Give the listing again in full, exactly as written.
##########
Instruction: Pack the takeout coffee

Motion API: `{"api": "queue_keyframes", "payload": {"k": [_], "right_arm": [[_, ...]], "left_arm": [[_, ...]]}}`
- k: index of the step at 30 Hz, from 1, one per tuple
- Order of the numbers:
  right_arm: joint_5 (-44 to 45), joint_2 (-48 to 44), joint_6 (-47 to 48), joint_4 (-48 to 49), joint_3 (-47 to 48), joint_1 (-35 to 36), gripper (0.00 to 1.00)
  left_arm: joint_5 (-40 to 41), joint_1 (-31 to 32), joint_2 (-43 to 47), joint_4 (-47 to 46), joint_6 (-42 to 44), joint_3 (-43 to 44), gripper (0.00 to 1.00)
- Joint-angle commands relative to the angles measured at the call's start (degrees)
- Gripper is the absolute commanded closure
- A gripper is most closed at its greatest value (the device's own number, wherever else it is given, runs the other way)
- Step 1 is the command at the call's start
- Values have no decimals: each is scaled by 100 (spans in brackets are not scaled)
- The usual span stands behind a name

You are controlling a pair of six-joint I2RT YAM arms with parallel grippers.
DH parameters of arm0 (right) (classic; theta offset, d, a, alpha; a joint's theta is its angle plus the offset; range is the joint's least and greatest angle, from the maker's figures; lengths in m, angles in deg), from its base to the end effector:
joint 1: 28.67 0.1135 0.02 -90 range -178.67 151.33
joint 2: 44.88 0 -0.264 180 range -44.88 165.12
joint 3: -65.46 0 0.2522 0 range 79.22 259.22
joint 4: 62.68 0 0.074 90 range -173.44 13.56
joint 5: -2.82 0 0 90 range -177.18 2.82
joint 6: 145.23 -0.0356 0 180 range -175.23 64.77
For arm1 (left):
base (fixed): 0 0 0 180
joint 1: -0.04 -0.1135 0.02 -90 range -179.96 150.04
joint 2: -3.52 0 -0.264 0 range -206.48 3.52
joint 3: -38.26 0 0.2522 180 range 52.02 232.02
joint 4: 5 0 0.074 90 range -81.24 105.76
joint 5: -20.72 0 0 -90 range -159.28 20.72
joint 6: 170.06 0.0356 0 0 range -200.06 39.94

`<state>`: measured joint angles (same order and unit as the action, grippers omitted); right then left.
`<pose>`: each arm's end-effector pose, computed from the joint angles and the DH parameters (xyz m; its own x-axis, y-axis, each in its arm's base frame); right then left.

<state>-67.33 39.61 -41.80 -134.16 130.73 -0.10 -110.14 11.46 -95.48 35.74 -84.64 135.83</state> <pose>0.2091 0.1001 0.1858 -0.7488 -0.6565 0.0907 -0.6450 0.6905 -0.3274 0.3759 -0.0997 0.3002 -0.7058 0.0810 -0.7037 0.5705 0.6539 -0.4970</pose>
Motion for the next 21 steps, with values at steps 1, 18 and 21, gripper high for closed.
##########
### Task response
Instruction: Pack the takeout coffee

Motion API: `{"api": "queue_keyframes", "payload": {"k": [_], "right_arm": [[_, ...]], "left_arm": [[_, ...]]}}`
- k: index of the step at 30 Hz, from 1, one per tuple
- Order of the numbers:
  right_arm: joint_5 (-44 to 45), joint_2 (-48 to 44), joint_6 (-47 to 48), joint_4 (-48 to 49), joint_3 (-47 to 48), joint_1 (-35 to 36), gripper (0.00 to 1.00)
  left_arm: joint_5 (-40 to 41), joint_1 (-31 to 32), joint_2 (-43 to 47), joint_4 (-47 to 46), joint_6 (-42 to 44), joint_3 (-43 to 44), gripper (0.00 to 1.00)
- Joint-angle commands relative to the angles measured at the call's start (degrees)
- Gripper is the absolute commanded closure
- A gripper is most closed at its greatest value (the device's own number, wherever else it is given, runs the other way)
- Step 1 is the command at the call's start
- Values have no decimals: each is scaled by 100 (spans in brackets are not scaled)
- The usual span stands behind a name

You are controlling a pair of six-joint I2RT YAM arms with parallel grippers.
DH parameters of arm0 (right) (classic; theta offset, d, a, alpha; a joint's theta is its angle plus the offset; range is the joint's least and greatest angle, from the maker's figures; lengths in m, angles in deg), from its base to the end effector:
joint 1: 28.67 0.1135 0.02 -90 range -178.67 151.33
joint 2: 44.88 0 -0.264 180 range -44.88 165.12
joint 3: -65.46 0 0.2522 0 range 79.22 259.22
joint 4: 62.68 0 0.074 90 range -173.44 13.56
joint 5: -2.82 0 0 90 range -177.18 2.82
joint 6: 145.23 -0.0356 0 180 range -175.23 64.77
For arm1 (left):
base (fixed): 0 0 0 180
joint 1: -0.04 -0.1135 0.02 -90 range -179.96 150.04
joint 2: -3.52 0 -0.264 0 range -206.48 3.52
joint 3: -38.26 0 0.2522 180 range 52.02 232.02
joint 4: 5 0 0.074 90 range -81.24 105.76
joint 5: -20.72 0 0 -90 range -159.28 20.72
joint 6: 170.06 0.0356 0 0 range -200.06 39.94

`<state>`: measured joint angles (same order and unit as the action, grippers omitted); right then left.
`<pose>`: each arm's end-effector pose, computed from the joint angles and the DH parameters (xyz m; its own x-axis, y-axis, each in its arm's base frame); right then left.

<state>-67.33 39.61 -41.80 -134.16 130.73 -0.10 -110.14 11.46 -95.48 35.74 -84.64 135.83</state> <pose>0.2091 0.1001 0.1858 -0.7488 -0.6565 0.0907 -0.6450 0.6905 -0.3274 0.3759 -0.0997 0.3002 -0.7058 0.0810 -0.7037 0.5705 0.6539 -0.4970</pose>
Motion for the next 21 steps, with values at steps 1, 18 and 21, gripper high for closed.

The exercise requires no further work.